You don’t have to read minds to know how we got to this point, check out the previous episode’s analysis here!
Well that was a waste of an hour of my life. Drop Your Buffs! has always been about the game of Survivor and not the show, so I’ll try not to spend too much time discussing the banality of this episode, but unfortunately there’ll be some things I just can’t avoid. Anyway, let’s make like Peter and break (it) down.
The above may seem a little harsh against Pete, but the truth is listening to Pete talk about his family was the only thing that made me feel anything this episode. I’m a sucker for the family stuff, so it didn’t take me long to get some sympathetic tears flowing. Regardless, the first 15 minutes was all ‘we’ve come so far’. It was a full 15 minutes (without ad break) of uninspired, hackneyed platitudes. That’s a quarter (more than when you factor in ads) of the episode listening to our remaining four essentially say the same thing over and over. How hard it has been to get this far, how they’re so proud of themselves and excited by the prospect of a one in four shot to win $500K. I had to laugh when T-Bone told us that she gave it her all. How many times this season did she tell us she was giving up? Give me a break. Survivor has NEVER been this boring before, the first quarter added NOTHING to the episode, the series, or the individuals’ character arcs. If US Survivor has never served up anything this insipid and vapid, what makes production think that it will work for Australia? Ugh.
The other bookend to this episode was 15 minutes of our flavourless foursome mostly telling us how, to quote Jerkicho, “the ultimate decision”, could mean the difference between $550K and nothing. Really? I’m pretty daft so you better have each of those players plus J-LaP reiterate that over and over again or there’s a possibility I might not comprehend the gravity of the advantage. This was literal face-palm television.
So when you factor in the challenge itself (which I quite enjoyed) was close to another 15 minutes, that leaves only 15 minutes of actual ‘gameplay’. This gameplay consisted of Jerkicho putting the jury into two groups, the ‘I don’t knows’, and the ‘they’re fines’. Apparently Tessa is the only one who doesn’t fall into either of these groups because “I don’t know if she respects gameplay or…”. Doesn’t the “I don’t know” part of that sentence put her into the ‘I don’t know’ group?! Fark me, this was like pulling teeth. Barely watchable. That’s enough episode bashing for now, let’s talk gameplay.

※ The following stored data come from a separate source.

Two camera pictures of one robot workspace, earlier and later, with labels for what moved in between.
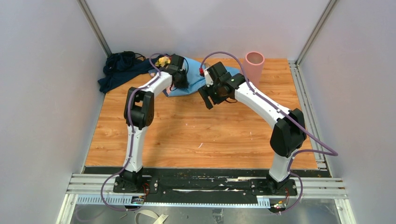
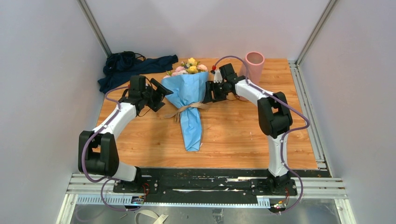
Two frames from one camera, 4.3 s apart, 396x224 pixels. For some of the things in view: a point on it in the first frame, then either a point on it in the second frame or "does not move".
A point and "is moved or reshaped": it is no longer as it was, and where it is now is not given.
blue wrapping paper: [195, 80] is moved or reshaped
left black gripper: [185, 84] -> [159, 93]
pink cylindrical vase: [253, 63] does not move
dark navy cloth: [120, 63] does not move
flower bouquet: [162, 61] -> [191, 66]
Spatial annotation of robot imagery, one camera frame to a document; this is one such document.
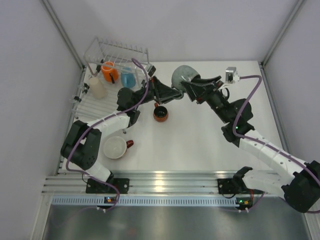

Cleaning the Trash Out of the Room
The only strategy to chew on tonight was all about which jury member you vote out. And that particular morsel is wafer thin. Of course, you want to vote out the one who is unlikely to vote for you, and who is likely the most vocal about it. I liked that he asked the rest of the players for their opinions. The more info you’ve got on your opponent’s motivations and opinions on how the jury will vote the better. To not do so when given the opportunity would leave you with a myopic view of the opinions of the jury. Of course, they’re going to try and influence you, but there’s valuable info to glean from that. Incidentally did I miss something in the unveiling of the advantage? I didn’t know he could ask questions of the jury until we got to tribal council. I assume he was aware of that some time before council started. I can’t argue against his choice of questions and to whom he asked them. Having never seen this situation before it’s not something I’ve ever pondered. I understand this is the first time ever in US and Aus Survivor history that the remaining players have been able to communicate with the jury prior to the final tribal (fill me in if I’m mistaken). I guess that’s kind of a big deal. I particularly liked the question he asked Anneliese, concerning what might make her sway her mind in a final tribal speech. Nice one. It gives Jerkicho something to consider when developing the speech. Unfortunately, it gives his opponents the same info, but I’d prefer to have the info and know that my opponents did too, than not have the info and be wondering if I’m barking up the wrong tree. One thing I wonder about his decision to vote out Tessa (so fuggin sad to see her go, that’s when I REALLY REALLY cried, would have loved to see her exit interview), is would he have kept her had she picked Michelle as the weakest? I suspect he intends to take Michelle to the end if he can help it, so maybe that’s why he chose Tessa to go. He couldn’t trust that she wouldn’t vote for Michelle. I hope that we find out the specific motivations behind his questions when his game finishes, because I’m certainly intrigued. We may even find out at the finale. I’d like to think that if he makes it to the end, he would leverage this part of his game into his story. Explaining what he did with his opportunity, and how it helped him.
Sweetening up the Competition
Before I go, could it be argued that T-Bone’s offer of lollies to Michelle is strategic gameplay? Well in T-Bone’s mind it was. I guess at this point she’s got nothing to lose. If it works, great. Another tool in the tool bag, in more ways than one. If not, whatevs. Hopefully we’ll have more to discuss tomorrow, if the preview is anything to go by, with family visits on the agenda, it looks like it will be another tears one. I got nothing else for you. Head back to camp.